Clinical prediction models (CPMs) are increasingly deployed to support healthcare decisions but they are derived inconsistently, in part due to limited data. An emerging alternative is to aggregate existing CPMs developed for similar settings and outcomes. This simulation study aimed to investigate the impact of between-population-heterogeneity and sample size on aggregating existing CPMs in a defined population, compared with developing a model de novo.
Simulations were designed to mimic a scenario in which multiple CPMs for a binary outcome had been derived in distinct, heterogeneous populations, with potentially different predictors available in each. We then generated a new 'local' population and compared the performance of CPMs developed for this population by aggregation, using stacked regression, principal component analysis or partial least squares, with redevelopment from scratch using backwards selection and penalised regression.
While redevelopment approaches resulted in models that were miscalibrated for local datasets of less than 500 observations, model aggregation methods were well calibrated across all simulation scenarios. When the size of local data was less than 1000 observations and between-population-heterogeneity was small, aggregating existing CPMs gave better discrimination and had the lowest mean square error in the predicted risks compared with deriving a new model. Conversely, given greater than 1000 observations and significant between-population-heterogeneity, then redevelopment outperformed the aggregation approaches. In all other scenarios, both aggregation and de novo derivation resulted in similar predictive performance.

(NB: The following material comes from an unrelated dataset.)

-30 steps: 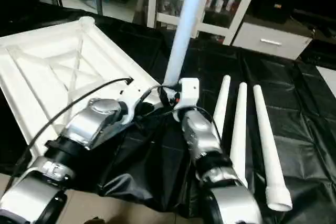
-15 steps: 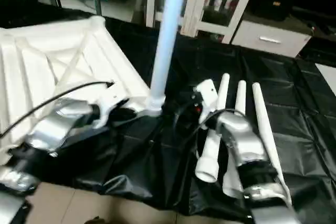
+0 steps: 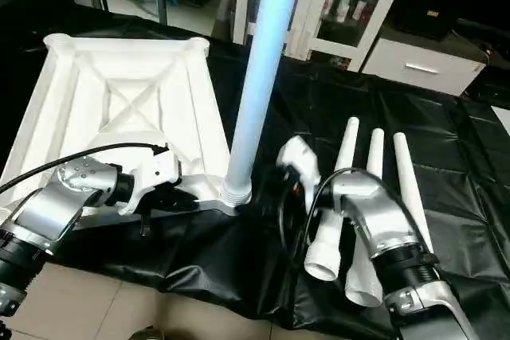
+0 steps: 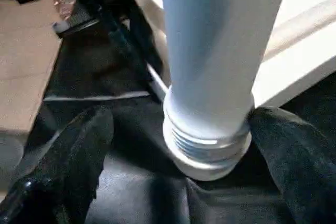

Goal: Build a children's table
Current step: Insert table leg to table base, then rotate leg to tighten

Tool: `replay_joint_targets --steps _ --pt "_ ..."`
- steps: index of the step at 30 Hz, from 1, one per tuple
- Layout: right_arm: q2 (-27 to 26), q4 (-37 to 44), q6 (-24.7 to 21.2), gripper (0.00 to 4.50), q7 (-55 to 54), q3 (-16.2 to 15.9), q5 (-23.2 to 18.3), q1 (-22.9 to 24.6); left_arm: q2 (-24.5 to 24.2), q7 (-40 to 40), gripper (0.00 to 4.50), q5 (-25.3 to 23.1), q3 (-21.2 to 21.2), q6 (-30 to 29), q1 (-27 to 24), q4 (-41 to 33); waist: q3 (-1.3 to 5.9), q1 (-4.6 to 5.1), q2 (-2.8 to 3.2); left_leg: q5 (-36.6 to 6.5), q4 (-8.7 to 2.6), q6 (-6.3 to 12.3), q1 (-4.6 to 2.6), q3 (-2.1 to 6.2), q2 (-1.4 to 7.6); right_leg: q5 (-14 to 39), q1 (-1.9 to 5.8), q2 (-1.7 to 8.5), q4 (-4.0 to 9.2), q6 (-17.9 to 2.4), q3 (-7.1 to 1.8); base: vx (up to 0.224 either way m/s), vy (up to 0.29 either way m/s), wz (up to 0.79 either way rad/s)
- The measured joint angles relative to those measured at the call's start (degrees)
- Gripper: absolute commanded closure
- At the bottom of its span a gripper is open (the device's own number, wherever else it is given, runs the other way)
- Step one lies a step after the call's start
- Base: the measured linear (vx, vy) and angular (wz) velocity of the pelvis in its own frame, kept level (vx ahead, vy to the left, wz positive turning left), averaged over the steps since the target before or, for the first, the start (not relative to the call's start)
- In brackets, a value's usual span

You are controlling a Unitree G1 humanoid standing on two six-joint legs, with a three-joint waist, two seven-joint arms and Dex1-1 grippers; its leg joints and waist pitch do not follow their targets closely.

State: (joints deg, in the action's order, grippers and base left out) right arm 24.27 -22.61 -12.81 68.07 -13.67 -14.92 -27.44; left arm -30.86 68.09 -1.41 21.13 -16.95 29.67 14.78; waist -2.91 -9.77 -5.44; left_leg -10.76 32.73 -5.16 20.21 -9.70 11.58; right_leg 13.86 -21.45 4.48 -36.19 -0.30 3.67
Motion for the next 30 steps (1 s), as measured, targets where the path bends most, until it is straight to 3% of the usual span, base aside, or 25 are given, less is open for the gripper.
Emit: replay_joint_targets --steps 5,17,30 --pt "-0.3 -1.9 2.4 0.01 -0.1 -2.2 3.3 -0.8 -0.3 1.1 4.50 -0.7 1.1 1.0 0.0 -0.7 0.00 -0.12 0.00 -0.1 0.00 -0.16 -0.14 -0.02 0.03 0.0 0.14 0.00 -0.03 0.0 0.02 0.000 0.000 0.00" --pt "-1.9 -4.5 4.2 0.01 0.9 -3.1 4.3 -2.0 0.1 1.9 4.50 -1.2 2.3 2.0 0.0 -1.1 0.04 -0.49 -0.05 -0.1 0.20 -0.13 -0.14 -0.03 0.09 0.0 0.29 0.00 -0.09 0.0 0.04 0.000 0.000 0.00" --pt "-2.0 -4.8 4.4 1.21 0.9 -2.5 4.3 -2.0 0.1 2.5 4.50 -1.2 2.4 2.1 0.0 -1.1 0.04 -0.70 -0.05 -0.1 0.29 -0.12 -0.15 -0.03 0.12 0.0 0.30 0.00 -0.20 0.0 0.05 0.000 0.000 0.00"
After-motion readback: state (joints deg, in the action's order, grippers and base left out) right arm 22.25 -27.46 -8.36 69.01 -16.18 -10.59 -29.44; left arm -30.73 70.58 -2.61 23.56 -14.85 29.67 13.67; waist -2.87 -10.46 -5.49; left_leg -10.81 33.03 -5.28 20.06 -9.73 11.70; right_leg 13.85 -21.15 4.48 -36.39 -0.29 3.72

This study demonstrates a pragmatic approach to contextualising CPMs to defined populations. When aiming to develop models in defined populations, modellers should consider existing CPMs, with aggregation approaches being a suitable modelling strategy particularly with sparse data on the local population.

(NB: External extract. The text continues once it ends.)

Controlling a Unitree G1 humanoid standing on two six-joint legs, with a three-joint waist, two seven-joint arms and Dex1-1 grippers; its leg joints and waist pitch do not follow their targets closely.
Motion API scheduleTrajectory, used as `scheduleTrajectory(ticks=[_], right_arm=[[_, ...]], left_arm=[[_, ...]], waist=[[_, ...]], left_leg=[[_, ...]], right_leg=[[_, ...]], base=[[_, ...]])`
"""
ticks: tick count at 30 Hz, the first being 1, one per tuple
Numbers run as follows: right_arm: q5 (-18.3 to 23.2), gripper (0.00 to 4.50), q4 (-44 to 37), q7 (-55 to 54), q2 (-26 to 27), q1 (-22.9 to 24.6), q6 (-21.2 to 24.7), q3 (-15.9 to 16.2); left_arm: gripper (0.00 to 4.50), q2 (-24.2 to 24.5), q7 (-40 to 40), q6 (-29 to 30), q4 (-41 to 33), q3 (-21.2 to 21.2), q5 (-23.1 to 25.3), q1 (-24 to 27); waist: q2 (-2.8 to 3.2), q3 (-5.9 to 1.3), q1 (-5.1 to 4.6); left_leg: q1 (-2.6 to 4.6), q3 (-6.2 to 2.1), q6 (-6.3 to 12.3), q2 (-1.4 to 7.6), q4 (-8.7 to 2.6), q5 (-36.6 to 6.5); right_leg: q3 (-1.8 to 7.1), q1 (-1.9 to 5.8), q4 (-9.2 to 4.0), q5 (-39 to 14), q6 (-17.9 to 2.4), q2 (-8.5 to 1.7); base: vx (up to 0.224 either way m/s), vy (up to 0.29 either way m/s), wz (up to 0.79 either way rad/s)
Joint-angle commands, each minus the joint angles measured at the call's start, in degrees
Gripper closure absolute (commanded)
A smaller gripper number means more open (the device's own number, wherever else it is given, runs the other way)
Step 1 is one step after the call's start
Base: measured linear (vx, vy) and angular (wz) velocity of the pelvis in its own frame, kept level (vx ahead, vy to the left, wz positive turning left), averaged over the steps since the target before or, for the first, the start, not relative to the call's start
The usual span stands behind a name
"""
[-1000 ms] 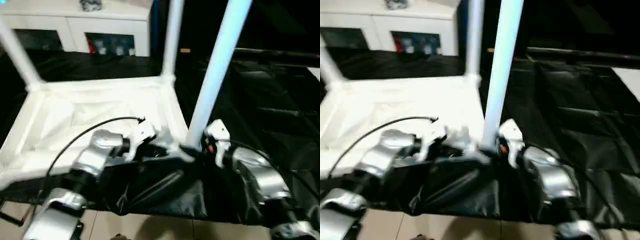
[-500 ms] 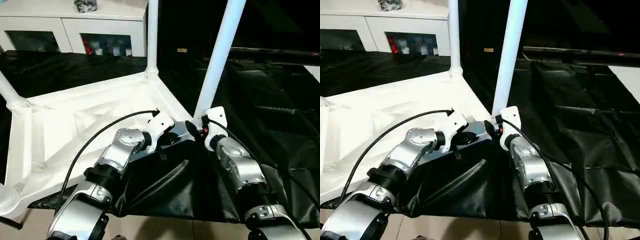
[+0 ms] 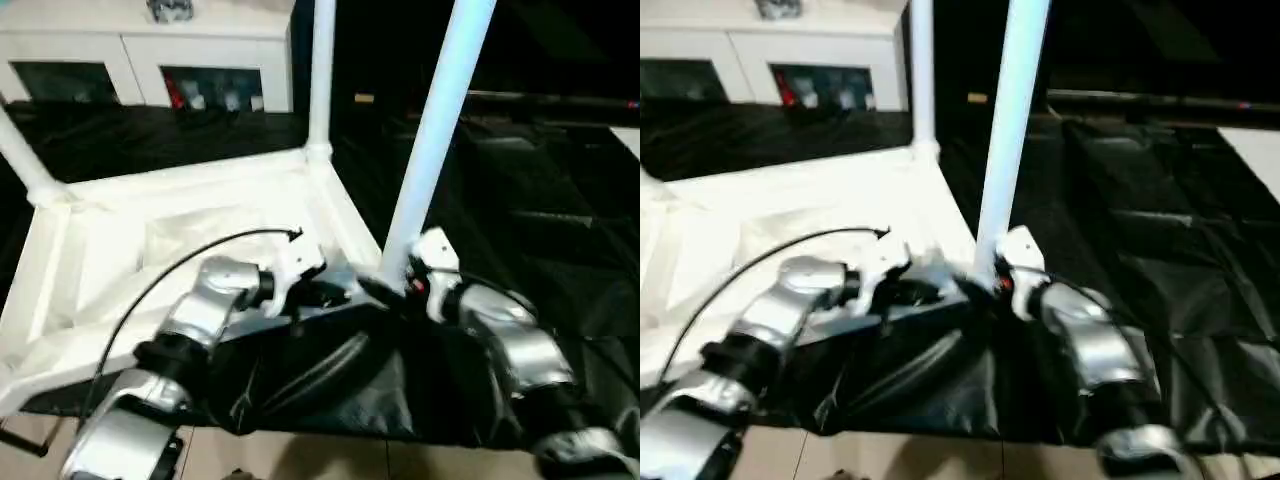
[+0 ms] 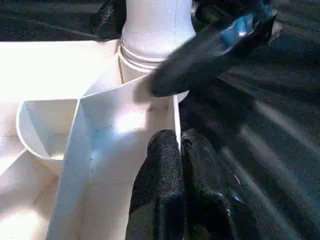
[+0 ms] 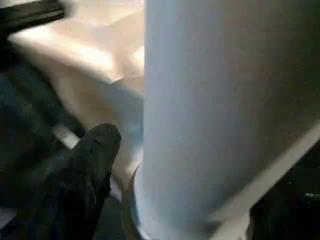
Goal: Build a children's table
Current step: Rotate leg to tighten
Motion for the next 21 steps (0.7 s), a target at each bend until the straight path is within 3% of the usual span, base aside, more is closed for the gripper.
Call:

临床预测模型(CPMs)越来越多地被用于支持医疗决策,但它们的推导并不一致,部分原因是数据有限。一种新出现的替代方法是汇总针对相似情况和结果开发的现有CPMs。本模拟研究旨在调查人群间异质性和样本量对在特定人群中汇总现有CPMs的影响,并与从头开发模型进行比较。
模拟旨在模仿这样一种情景,即针对二元结局的多个CPMs已在不同的异质人群中推导得出,每个群体中可用的预测因素可能不同。然后我们生成一个新的“本地”人群,并比较通过汇总(使用堆叠回归、主成分分析或偏最小二乘法)为该人群开发的CPMs的性能,与使用向后选择和惩罚回归从头重新开发的性能。
虽然重新开发方法导致的模型在观测值少于500的本地数据集中校准不佳,但模型汇总方法在所有模拟情景中校准良好。当本地数据量少于1000个观测值且人群间异质性较小时,与推导新模型相比,汇总现有CPMs具有更好的区分度,并且在预测风险方面的均方误差最低。相反,当观测值大于1000且人群间异质性显著时,重新开发的效果优于汇总方法。在所有其他情景中,汇总和从头推导都产生了相似的预测性能。
本研究展示了一种将CPMs应用于特定人群的实用方法。当旨在为特定人群开发模型时,建模者应考虑现有CPMs,汇总方法是一种合适的建模策略,特别是在本地人群数据稀疏的情况下。